ASSIGNMENT
Give back all the data below exactly as it is shown.

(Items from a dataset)
━━━━

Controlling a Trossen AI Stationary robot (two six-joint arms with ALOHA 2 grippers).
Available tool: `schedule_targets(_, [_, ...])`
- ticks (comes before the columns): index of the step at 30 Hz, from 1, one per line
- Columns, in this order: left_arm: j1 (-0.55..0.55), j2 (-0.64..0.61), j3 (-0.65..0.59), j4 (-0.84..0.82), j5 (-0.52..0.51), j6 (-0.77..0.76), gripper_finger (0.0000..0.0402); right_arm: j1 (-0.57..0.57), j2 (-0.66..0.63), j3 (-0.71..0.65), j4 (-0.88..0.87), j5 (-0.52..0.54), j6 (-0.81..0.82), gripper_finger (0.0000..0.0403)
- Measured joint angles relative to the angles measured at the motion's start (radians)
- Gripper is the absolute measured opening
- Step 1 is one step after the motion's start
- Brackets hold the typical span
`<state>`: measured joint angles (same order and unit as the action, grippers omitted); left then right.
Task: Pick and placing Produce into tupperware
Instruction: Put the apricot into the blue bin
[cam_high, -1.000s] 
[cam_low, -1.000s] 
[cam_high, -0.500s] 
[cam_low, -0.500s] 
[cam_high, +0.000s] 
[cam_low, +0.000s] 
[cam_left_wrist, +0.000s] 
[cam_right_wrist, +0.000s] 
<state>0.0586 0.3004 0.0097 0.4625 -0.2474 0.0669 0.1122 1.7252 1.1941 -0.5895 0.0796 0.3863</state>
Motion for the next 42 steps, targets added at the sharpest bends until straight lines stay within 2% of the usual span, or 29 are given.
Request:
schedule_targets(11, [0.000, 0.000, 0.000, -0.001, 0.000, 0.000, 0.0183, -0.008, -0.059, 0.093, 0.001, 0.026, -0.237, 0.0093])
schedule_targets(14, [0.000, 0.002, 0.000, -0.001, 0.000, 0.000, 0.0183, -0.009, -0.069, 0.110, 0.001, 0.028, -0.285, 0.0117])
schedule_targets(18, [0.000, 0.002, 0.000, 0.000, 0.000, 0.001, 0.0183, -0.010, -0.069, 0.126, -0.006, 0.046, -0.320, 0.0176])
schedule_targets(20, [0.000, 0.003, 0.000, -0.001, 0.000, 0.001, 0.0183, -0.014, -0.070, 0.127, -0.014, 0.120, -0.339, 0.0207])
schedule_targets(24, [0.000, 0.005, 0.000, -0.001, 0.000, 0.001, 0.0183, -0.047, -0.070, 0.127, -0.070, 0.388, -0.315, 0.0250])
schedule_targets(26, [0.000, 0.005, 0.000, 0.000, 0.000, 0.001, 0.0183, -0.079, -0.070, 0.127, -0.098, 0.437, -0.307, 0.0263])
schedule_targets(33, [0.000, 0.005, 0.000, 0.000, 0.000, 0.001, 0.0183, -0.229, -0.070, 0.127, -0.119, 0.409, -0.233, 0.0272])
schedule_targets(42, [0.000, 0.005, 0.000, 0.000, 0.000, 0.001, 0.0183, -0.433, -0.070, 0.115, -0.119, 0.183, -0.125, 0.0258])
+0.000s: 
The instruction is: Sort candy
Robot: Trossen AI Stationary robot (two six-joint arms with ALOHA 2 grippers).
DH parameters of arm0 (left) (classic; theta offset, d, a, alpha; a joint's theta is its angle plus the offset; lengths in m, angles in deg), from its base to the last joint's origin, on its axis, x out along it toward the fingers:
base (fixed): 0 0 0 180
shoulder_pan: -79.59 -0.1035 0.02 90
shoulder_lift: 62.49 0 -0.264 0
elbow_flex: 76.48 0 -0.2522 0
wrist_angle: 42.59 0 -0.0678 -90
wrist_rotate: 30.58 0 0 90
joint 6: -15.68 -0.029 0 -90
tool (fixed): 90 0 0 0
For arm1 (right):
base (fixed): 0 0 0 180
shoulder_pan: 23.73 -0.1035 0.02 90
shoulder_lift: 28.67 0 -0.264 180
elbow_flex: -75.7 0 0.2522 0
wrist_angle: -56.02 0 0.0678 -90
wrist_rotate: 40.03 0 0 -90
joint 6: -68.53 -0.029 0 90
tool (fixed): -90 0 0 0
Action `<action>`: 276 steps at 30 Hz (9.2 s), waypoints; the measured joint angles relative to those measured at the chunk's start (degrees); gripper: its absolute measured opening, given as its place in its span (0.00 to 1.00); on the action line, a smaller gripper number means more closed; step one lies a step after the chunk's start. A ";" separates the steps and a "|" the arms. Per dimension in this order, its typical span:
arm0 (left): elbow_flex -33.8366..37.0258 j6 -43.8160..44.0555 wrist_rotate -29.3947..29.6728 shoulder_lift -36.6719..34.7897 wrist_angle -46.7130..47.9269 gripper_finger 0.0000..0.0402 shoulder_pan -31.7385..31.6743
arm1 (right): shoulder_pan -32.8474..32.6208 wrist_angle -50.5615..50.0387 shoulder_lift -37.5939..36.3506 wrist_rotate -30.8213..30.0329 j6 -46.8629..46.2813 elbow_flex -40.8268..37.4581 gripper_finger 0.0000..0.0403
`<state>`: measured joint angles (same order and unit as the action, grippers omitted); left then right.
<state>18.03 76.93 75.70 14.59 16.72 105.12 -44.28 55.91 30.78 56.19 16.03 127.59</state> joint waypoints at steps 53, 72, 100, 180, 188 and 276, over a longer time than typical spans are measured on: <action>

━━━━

YOUR SOLUTION
Controlling a Trossen AI Stationary robot (two six-joint arms with ALOHA 2 grippers).
Available tool: `schedule_targets(_, [_, ...])`
- ticks (comes before the columns): index of the step at 30 Hz, from 1, one per line
- Columns, in this order: left_arm: j1 (-0.55..0.55), j2 (-0.64..0.61), j3 (-0.65..0.59), j4 (-0.84..0.82), j5 (-0.52..0.51), j6 (-0.77..0.76), gripper_finger (0.0000..0.0402); right_arm: j1 (-0.57..0.57), j2 (-0.66..0.63), j3 (-0.71..0.65), j4 (-0.88..0.87), j5 (-0.52..0.54), j6 (-0.81..0.82), gripper_finger (0.0000..0.0403)
- Measured joint angles relative to the angles measured at the motion's start (radians)
- Gripper is the absolute measured opening
- Step 1 is one step after the motion's start
- Brackets hold the typical span
`<state>`: measured joint angles (same order and unit as the action, grippers omitted); left then right.
Task: Pick and placing Produce into tupperware
Instruction: Put the apricot into the blue bin
[cam_high, -1.000s] 
[cam_low, -1.000s] 
[cam_high, -0.500s] 
[cam_low, -0.500s] 
[cam_high, +0.000s] 
[cam_low, +0.000s] 
[cam_left_wrist, +0.000s] 
[cam_right_wrist, +0.000s] 
<state>0.0586 0.3004 0.0097 0.4625 -0.2474 0.0669 0.1122 1.7252 1.1941 -0.5895 0.0796 0.3863</state>
Motion for the next 42 steps, targets added at the sharpest bends until straight lines stay within 2% of the usual span, or 29 are given.
Request:
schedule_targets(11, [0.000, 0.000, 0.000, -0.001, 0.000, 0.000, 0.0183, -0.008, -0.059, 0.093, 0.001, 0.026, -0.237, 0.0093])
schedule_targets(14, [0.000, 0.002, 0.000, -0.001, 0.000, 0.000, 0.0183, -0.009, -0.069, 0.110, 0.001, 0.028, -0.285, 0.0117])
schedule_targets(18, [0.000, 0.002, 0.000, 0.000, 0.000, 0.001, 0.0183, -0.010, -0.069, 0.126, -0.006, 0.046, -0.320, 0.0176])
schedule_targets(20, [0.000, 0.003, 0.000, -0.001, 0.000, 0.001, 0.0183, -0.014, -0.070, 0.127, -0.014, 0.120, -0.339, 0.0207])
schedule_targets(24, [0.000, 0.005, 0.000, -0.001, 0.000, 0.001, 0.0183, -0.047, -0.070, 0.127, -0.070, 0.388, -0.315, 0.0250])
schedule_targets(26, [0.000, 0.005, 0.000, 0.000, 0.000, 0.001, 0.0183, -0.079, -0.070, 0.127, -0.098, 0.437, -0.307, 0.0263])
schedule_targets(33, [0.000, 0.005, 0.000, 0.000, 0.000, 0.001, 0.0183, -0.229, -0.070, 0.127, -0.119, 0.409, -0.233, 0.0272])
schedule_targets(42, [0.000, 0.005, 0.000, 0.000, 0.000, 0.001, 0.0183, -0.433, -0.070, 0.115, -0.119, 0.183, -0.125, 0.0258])
+0.000s: 
The instruction is: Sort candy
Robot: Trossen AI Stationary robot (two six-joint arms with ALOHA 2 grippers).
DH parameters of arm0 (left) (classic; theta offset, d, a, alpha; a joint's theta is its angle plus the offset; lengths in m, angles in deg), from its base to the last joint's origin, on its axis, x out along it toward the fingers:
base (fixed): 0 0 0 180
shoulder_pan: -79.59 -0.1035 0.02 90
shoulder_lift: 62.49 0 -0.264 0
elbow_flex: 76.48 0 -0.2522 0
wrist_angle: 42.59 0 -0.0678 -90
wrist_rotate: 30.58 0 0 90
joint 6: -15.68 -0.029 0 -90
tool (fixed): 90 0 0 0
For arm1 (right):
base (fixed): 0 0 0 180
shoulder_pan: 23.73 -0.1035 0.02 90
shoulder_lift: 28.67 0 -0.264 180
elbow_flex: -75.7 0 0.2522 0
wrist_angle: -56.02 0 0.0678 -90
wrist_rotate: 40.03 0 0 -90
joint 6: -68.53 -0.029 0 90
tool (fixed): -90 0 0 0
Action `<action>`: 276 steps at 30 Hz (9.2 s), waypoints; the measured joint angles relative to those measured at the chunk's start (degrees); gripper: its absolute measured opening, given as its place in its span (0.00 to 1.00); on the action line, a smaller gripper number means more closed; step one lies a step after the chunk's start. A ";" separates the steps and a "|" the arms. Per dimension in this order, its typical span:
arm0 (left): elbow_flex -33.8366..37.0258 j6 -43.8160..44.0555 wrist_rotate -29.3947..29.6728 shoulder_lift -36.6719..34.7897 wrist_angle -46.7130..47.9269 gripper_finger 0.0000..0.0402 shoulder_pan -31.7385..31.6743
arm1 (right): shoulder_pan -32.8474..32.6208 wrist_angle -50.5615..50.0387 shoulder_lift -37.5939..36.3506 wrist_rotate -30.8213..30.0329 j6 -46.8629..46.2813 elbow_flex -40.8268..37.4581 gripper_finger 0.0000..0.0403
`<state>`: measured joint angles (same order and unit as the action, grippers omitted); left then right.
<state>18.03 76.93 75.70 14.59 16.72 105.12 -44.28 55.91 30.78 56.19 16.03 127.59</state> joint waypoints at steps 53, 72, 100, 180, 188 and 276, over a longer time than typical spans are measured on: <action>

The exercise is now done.